Each entry that follows is to be duplicated exactly, without its images.
━━ Material provided
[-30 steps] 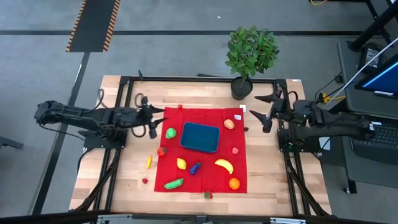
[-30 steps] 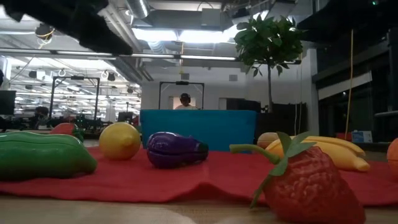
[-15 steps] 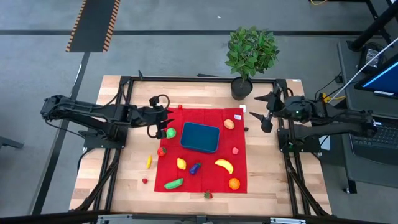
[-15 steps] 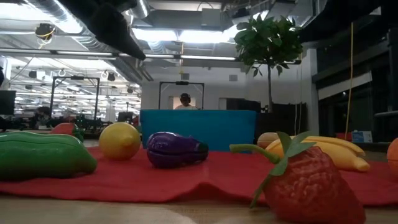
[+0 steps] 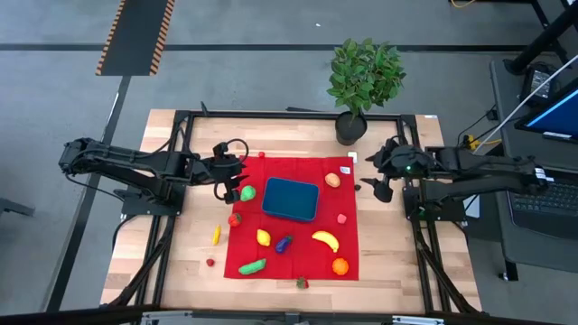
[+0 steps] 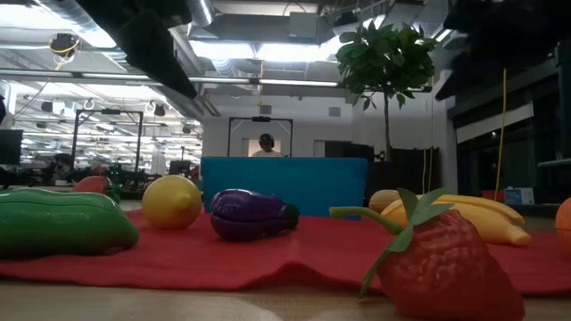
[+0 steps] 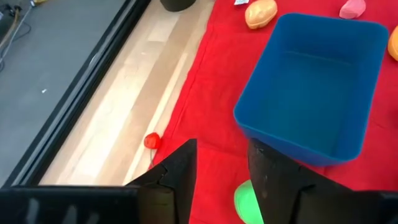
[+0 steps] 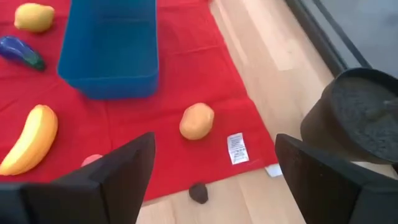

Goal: Pick and placing Produce into tupperware
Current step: Put the blackberry into the blue bin

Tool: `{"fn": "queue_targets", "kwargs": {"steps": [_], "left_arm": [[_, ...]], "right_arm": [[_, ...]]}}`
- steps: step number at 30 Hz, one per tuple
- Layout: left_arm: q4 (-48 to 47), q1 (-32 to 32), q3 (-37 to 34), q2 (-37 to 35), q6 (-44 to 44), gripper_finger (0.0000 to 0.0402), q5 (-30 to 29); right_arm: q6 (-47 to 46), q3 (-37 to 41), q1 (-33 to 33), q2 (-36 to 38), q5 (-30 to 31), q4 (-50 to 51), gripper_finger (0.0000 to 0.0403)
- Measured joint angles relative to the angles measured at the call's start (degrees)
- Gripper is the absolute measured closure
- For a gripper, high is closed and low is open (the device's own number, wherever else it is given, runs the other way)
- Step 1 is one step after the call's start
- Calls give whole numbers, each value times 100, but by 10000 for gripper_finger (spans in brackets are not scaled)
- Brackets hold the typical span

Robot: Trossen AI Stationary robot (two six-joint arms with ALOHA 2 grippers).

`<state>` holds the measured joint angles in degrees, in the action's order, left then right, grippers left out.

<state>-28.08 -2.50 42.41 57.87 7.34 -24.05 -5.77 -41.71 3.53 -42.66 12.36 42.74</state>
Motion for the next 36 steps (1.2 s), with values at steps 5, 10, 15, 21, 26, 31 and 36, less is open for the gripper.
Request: {"fn": "queue_targets", "kwargs": {"steps": [5,10,15,21,26,31,36], "left_arm": [[0,2,0,0,6,273,21],[-37,0,0,0,23,276,120],[-464,0,0,0,335,280,127],[-905,2,-5,0,617,287,125],[-808,0,-143,0,678,295,122],[-622,2,-461,0,760,303,107],[-246,2,-766,-1,757,311,103]], "right_arm": [[-27,0,0,-231,-187,2,72],[-130,0,0,-587,-193,5,72],[-131,0,0,-1004,-193,13,72],[-146,0,0,-1488,-193,26,72],[-304,0,1,-1801,-165,112,72],[-305,0,11,-2078,-149,133,72],[-318,0,11,-2367,-146,137,72]]}}
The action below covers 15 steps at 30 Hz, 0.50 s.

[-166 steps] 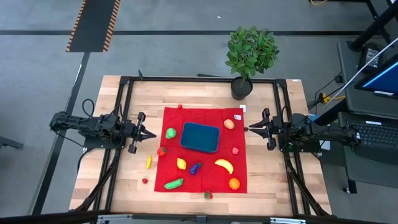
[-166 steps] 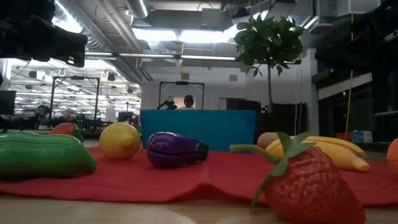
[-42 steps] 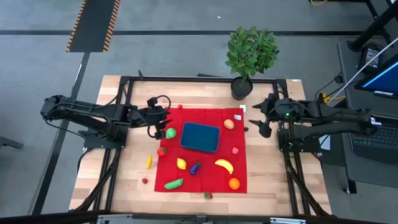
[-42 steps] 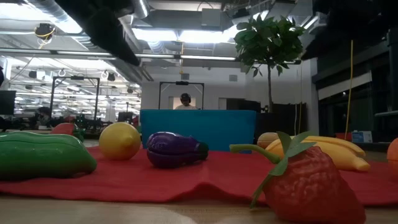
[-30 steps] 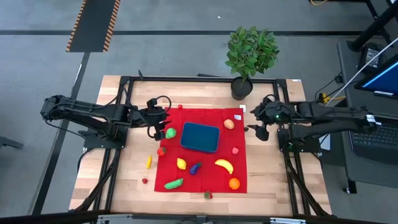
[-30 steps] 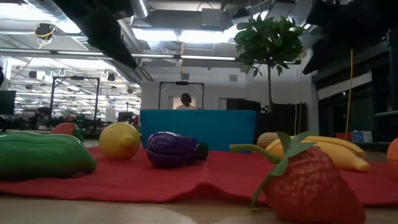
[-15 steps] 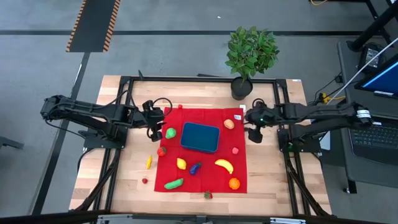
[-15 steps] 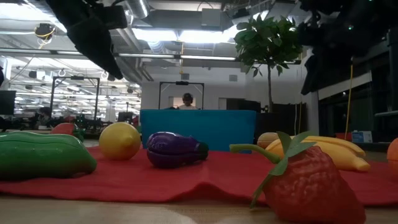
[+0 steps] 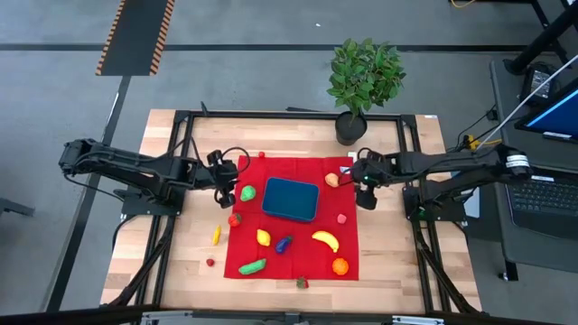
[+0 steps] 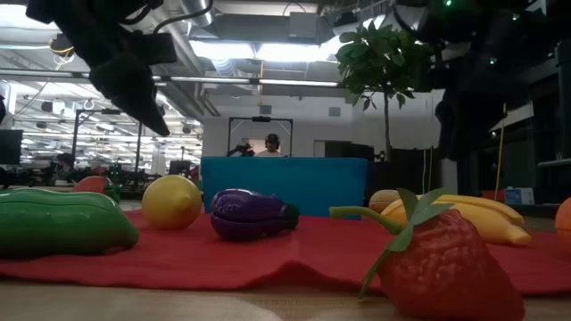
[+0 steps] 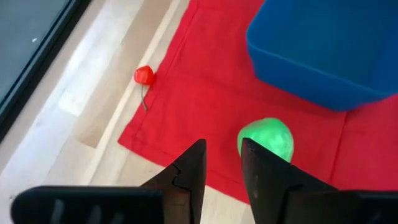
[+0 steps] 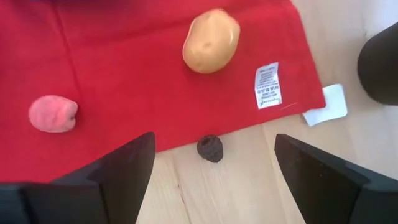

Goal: Pick and placing Produce into tupperware
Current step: Put the blackberry into the blue bin

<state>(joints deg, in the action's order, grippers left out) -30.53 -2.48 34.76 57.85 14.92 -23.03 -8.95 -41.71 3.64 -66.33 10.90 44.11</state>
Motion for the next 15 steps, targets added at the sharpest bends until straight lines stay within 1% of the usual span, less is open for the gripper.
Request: {"fn": "queue_targets", "kwargs": {"steps": [15], "left_arm": [[42,0,-78,-1,-44,332,-9]], "right_arm": [[26,0,0,-1078,12,18,72]]}}
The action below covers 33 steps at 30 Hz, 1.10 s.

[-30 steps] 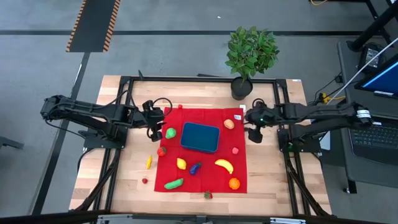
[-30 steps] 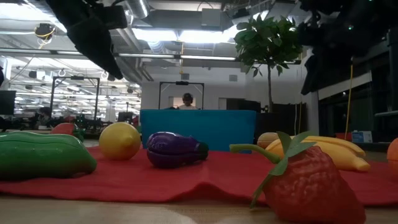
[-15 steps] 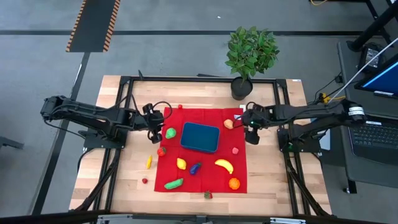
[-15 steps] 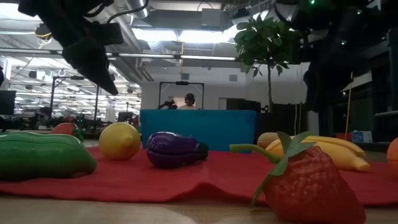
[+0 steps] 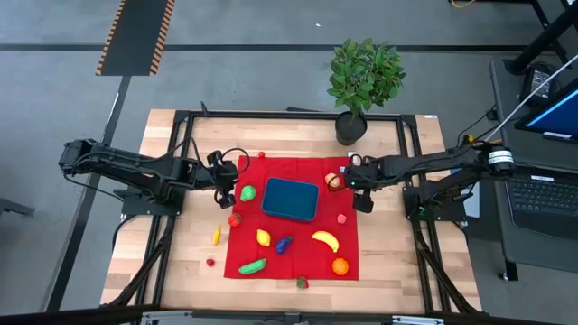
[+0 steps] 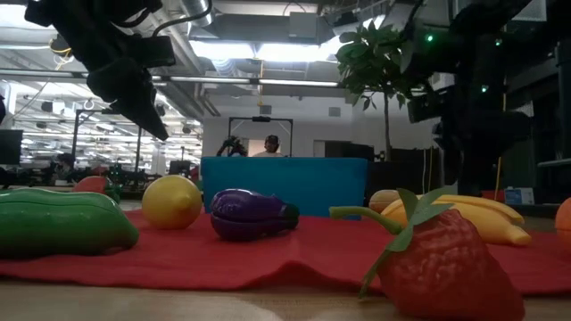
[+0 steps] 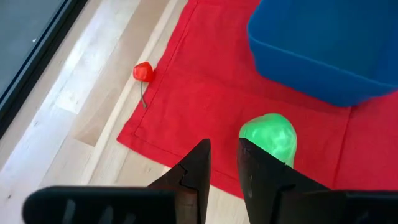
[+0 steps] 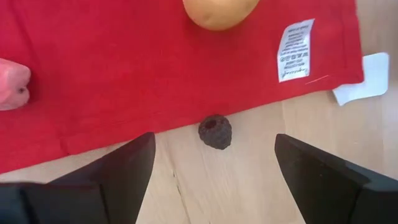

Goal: Pick and placing Produce into tupperware
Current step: Put the blackberry into the blue bin

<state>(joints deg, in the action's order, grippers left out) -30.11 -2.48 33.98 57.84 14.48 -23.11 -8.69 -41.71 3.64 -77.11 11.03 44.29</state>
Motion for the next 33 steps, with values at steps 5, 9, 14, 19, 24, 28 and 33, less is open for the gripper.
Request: {"fn": "queue_targets", "kwargs": {"steps": [5,9,14,19,24,28,33], "left_arm": [[8,0,-2,0,-2,339,-1],[13,0,-2,0,-4,345,-2],[13,0,-2,0,-4,354,-1],[13,0,-2,0,-5,363,-1],[13,0,-2,0,-7,372,-2],[13,-1,-2,0,-7,379,0],[13,0,-2,0,-7,389,0]], "right_arm": [[4,0,0,-300,3,-1,72],[-5,0,-2,-529,171,-3,72],[-9,0,0,-738,249,-50,72],[-2,0,0,-896,248,-72,72],[5,0,0,-987,247,-279,80],[122,0,0,-996,249,-421,103],[186,0,0,-996,249,-322,132]]}}
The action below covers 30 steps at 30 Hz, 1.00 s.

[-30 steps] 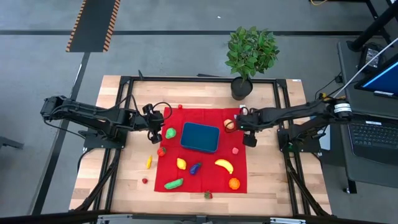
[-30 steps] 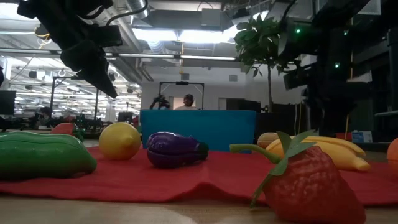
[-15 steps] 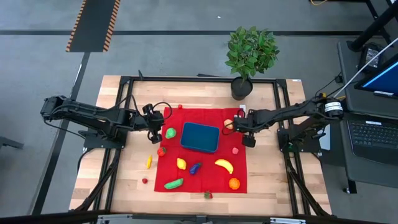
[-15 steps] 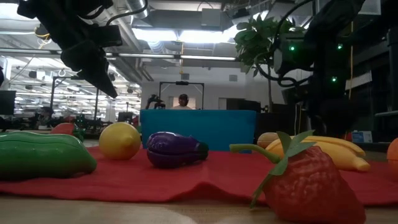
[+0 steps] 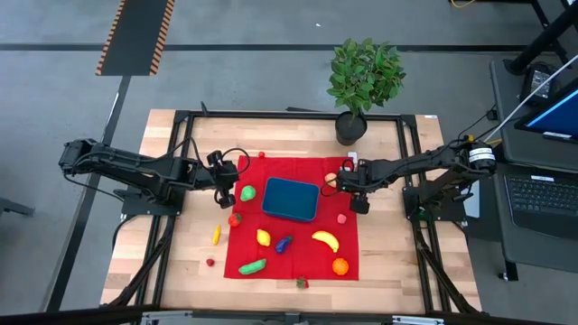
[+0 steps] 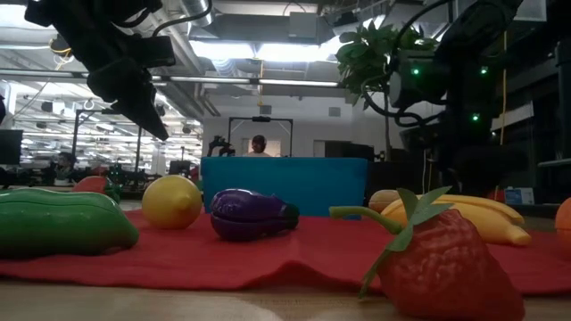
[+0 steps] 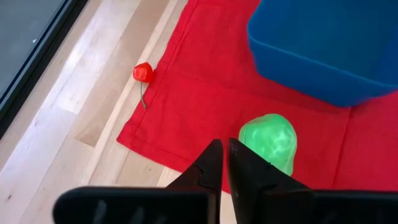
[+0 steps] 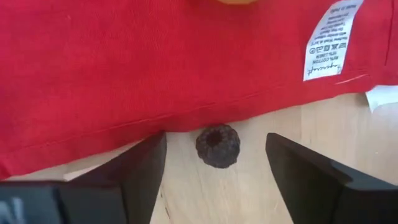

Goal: Pick and placing Produce into tupperware
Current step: Put the blackberry into the blue bin

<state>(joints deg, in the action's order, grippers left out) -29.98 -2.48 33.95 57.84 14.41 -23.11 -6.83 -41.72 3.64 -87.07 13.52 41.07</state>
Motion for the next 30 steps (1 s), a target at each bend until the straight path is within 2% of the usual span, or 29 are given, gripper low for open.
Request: {"fn": "queue_targets", "kwargs": {"steps": [9,30], "left_arm": [[0,-2,-2,0,0,400,0],[0,-1,-2,0,0,357,-35]], "right_arm": [[-19,0,0,2,2,61,163],[-24,-2,0,4,2,-25,219]]}}
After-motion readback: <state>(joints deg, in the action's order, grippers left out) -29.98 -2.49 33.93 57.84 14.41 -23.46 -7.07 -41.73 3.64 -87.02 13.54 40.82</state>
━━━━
◆ **Solution for this exercise**
[-30 steps] 
[-30 steps] 
[-15 steps] 
[-15 steps] 
[+0 steps] 
[+0 steps] 
[+0 steps] 
[+0 steps] 

Goal: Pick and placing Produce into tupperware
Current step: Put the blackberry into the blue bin

Tool: `{"fn": "queue_targets", "kwargs": {"steps": [_], "left_arm": [[_, ...]], "right_arm": [[_, ...]]}}`
- steps: step number at 30 Hz, one per tuple
- Layout: left_arm: q4 (-48 to 47), q1 (-32 to 32), q3 (-37 to 34), q2 (-37 to 35), q6 (-44 to 44), gripper_finger (0.0000 to 0.0402), q5 (-30 to 29); right_arm: q6 (-47 to 46), q3 (-37 to 41), q1 (-33 to 33), q2 (-36 to 38), q5 (-30 to 31), q4 (-50 to 51), gripper_finger (0.0000 to 0.0403)
- Measured joint angles relative to the angles measured at the call's start (degrees)
- Gripper is the absolute measured closure
- For a gripper, high is closed and low is open (the device's own number, wherever else it is given, runs the other way)
- Step 1 is one step after the call's start
- Calls give whole numbers, each value times 100, but by 10000 for gripper_finger (spans in brackets are not scaled)
- Brackets hold the typical span

Robot: Trossen AI Stationary robot (two six-joint arms with ALOHA 2 grippers).

`<state>` holds the measured joint angles in degrees, in the action's order, left then right, grippers left out.

<state>-28.08 -2.50 42.41 57.87 7.34 -24.05 -5.77 -41.71 3.53 -42.66 12.36 42.74</state>
Motion for the next 36 steps (1.2 s), with values at steps 5, 10, 15, 21, 26, 31 and 36, less is open for the gripper.
Request: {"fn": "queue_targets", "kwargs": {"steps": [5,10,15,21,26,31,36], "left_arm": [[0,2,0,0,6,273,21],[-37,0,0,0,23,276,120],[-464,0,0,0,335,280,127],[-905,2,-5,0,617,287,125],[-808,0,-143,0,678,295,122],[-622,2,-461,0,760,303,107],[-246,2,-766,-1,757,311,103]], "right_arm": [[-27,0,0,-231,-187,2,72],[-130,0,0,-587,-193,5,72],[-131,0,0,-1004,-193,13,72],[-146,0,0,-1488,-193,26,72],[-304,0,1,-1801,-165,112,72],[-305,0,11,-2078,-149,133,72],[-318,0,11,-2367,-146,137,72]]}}
The action below covers 15 steps at 30 Hz, 0.50 s.

[-166 steps] 
[-166 steps] 
[-42 steps] 
[-42 steps] 
[-30 steps] 
[-30 steps] 
[-15 steps] 
[-15 steps] 
[+0 steps] 
[+0 steps] 
[+0 steps] 
[+0 steps] 

Goal: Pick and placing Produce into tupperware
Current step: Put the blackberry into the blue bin

<state>(joints deg, in the action's order, grippers left out) -30.53 -2.48 34.76 57.85 14.92 -23.03 -8.95 -41.71 3.64 -66.33 10.90 44.11</state>
Motion for the next 15 steps, targets added at the sharpest bends until straight lines stay within 1% of the usual span, less is open for the gripper.
Request: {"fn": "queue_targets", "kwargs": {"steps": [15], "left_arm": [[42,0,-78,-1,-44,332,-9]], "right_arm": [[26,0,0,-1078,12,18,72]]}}
The action below covers 33 steps at 30 Hz, 1.10 s.

[-30 steps] 
[-30 steps] 
[-15 steps] 
[-15 steps] 
[+0 steps] 
[+0 steps] 
[+0 steps] 
[+0 steps] 

Goal: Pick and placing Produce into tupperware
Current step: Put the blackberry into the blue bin

<state>(joints deg, in the action's order, grippers left out) -30.11 -2.48 33.98 57.84 14.48 -23.11 -8.69 -41.71 3.64 -77.11 11.03 44.29</state>
Motion for the next 33 steps, with values at steps 5, 9, 14, 19, 24, 28 and 33, less is open for the gripper.
Request: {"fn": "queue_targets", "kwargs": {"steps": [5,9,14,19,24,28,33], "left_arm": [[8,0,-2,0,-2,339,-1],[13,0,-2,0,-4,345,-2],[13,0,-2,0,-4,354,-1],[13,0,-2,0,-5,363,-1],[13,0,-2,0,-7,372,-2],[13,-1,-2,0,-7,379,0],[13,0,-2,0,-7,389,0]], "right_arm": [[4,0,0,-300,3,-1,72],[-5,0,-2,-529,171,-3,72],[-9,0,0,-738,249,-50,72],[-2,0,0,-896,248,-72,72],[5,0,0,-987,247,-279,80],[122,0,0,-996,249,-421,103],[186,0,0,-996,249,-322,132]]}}
The action below covers 30 steps at 30 Hz, 1.00 s.

[-30 steps] 
[-30 steps] 
[-15 steps] 
[-15 steps] 
[+0 steps] 
[+0 steps] 
[+0 steps] 
[+0 steps] 

Goal: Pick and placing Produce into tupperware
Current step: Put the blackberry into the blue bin

<state>(joints deg, in the action's order, grippers left out) -29.98 -2.48 33.95 57.84 14.41 -23.11 -6.83 -41.72 3.64 -87.07 13.52 41.07</state>
Motion for the next 30 steps (1 s), a target at each bend until the straight path is within 2% of the usual span, or 29 are given, gripper low for open.
Request: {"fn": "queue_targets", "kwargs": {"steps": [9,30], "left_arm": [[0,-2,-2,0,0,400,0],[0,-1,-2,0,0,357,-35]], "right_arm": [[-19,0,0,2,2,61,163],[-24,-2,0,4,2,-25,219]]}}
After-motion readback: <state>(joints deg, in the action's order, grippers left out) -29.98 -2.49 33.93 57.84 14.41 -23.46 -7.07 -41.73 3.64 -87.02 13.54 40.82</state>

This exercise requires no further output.